The jury convicted Hudson of attempting to elude a police officer, and other charges. Dymant sentenced him to eight months in jail for attempting to elude. Hudson appealed, arguing that the court erred in instructing the jury on the term “distinctively marked,” but this district’s Court of Appeal affirmed the judgment.

The high court reversed in a 5-2 decision. Justice Joyce L. Kennard wrote for the court and was joined by Chief Justice Ronald M. George and  Justices Marvin R. Baxter, Kathryn Mickle Werdegar, and Carol A. Corrigan. Justices Carlos Moreno and Ming W. Chin dissented.

Kennard noted that the eluding a police officer statute “requires four distinct elements, each of which must be present: (1) a red light, (2) a siren, (3) a distinctively marked vehicle, and (4) a peace officer in a distinctive uniform,” and that “preceding the list of the statutory requirements is the statement that ‘all of the following conditions exist.’”

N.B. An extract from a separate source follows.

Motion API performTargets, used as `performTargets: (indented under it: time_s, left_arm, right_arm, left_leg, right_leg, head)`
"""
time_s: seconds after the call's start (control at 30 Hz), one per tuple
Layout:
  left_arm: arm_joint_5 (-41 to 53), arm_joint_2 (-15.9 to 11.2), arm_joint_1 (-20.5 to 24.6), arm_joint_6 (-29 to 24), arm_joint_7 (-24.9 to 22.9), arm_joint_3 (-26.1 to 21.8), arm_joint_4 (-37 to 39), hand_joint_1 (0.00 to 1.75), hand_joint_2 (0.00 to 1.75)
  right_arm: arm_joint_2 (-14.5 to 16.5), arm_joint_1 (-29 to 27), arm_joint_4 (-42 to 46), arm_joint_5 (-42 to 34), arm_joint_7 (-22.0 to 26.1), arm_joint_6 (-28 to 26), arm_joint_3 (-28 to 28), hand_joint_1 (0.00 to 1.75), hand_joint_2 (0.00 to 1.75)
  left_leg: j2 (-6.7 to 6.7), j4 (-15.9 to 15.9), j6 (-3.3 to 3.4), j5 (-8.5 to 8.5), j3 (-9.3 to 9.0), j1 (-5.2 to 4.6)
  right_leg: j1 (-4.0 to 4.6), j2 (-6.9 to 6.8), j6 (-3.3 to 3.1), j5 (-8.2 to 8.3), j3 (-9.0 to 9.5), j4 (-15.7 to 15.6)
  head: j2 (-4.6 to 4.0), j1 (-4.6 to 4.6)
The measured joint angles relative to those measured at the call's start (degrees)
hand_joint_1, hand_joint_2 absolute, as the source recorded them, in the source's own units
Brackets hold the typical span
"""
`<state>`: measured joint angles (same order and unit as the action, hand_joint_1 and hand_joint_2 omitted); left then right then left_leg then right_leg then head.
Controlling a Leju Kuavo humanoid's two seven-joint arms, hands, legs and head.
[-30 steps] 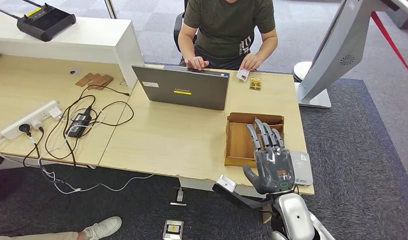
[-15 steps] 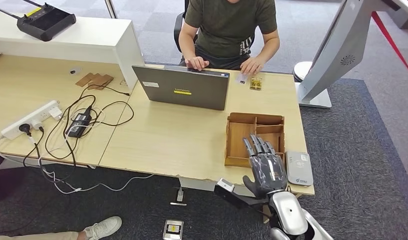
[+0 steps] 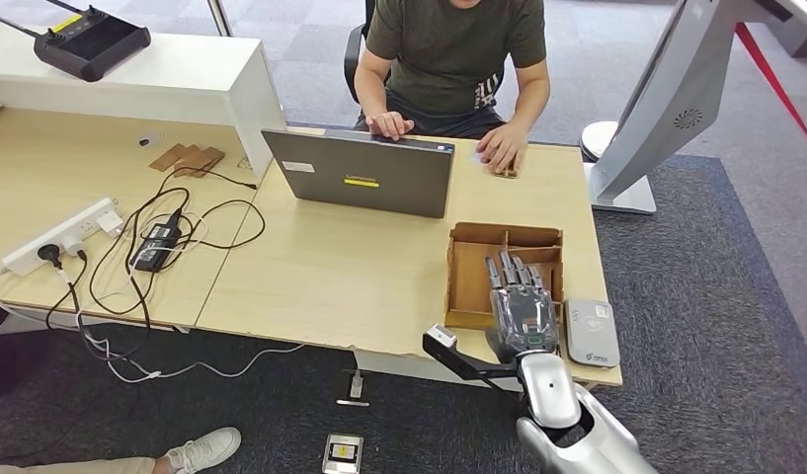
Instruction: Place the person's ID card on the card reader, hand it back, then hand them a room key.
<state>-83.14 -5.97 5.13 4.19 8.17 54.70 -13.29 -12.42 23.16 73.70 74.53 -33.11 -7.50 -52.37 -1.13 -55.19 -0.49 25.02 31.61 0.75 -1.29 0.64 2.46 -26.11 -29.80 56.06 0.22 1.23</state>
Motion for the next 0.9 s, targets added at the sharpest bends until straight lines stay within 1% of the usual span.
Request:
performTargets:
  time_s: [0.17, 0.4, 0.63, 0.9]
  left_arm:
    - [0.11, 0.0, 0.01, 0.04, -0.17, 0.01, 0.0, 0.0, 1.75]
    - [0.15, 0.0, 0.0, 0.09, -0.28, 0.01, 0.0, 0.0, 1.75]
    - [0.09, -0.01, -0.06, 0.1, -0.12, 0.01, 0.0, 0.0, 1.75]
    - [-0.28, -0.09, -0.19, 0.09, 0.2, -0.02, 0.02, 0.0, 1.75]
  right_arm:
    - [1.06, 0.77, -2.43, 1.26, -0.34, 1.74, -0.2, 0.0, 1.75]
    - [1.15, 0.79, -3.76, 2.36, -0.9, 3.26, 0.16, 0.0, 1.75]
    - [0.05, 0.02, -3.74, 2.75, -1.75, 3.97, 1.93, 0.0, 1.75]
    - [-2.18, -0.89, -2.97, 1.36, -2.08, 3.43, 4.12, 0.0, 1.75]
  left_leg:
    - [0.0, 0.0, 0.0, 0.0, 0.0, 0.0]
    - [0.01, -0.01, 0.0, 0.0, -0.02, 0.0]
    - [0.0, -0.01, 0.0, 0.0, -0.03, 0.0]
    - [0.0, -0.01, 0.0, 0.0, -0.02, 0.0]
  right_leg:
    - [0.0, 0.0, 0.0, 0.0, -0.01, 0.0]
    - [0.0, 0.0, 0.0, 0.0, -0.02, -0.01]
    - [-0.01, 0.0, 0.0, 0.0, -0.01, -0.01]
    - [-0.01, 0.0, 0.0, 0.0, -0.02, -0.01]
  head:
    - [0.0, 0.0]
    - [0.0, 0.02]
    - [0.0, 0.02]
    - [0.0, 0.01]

“To conclude that the presence of a red light and a siren would satisfy the statutory requirement that the pursuing police car be ‘distinctively marked’ would be inconsistent with the statutory requirement that all of its conditions be met, and it would render the phrase ‘distinctively marked’ in subdivision (a)(3) of section 2800.1 mere surplusage,” Kennard said.

The Supreme Court held that Dymant  had a duty, sua sponte, to instruct the jury on the meaning of “distinctively marked.”  Kennard wrote: “[T]he statutory phrase ‘distinctively marked’ does carry a particular legal meaning that differs from its nonlegal meaning, in that it requires that the vehicle have a physical feature in addition to a red light and siren, thus requiring the trial court to instruct the jury, without the necessity of a request by either party, to clarify the meaning of the statutory term ‘distinctively marked.’“

The court held that Dymant’s error was prejudicial because the jury  could have found that the car was not distinctively marked.

Moreno argued in dissent:

“In my view the trial court was not required to instruct the jury on the meaning of the term, ‘distinctively marked,’ because that term is in common parlance and was easily understood by the jury, and the jury properly could consider that the police vehicle was equipped with a red light and siren in determining whether it was ‘distinctively marked.’“

Moreno added:

“We never have held, as does the majority in the present case, that the circumstance that the same evidence may, but does not always, establish two separate elements of an offense renders one of those elements surplusage.”

Attorneys arguing in the high court were Jeffrey A. Needleman of San Francisco for the defendant and Deputy Attorney General Zee Rodriguez for the prosecution.

The case is People v. Hudson, 06 S.O.S. 3085.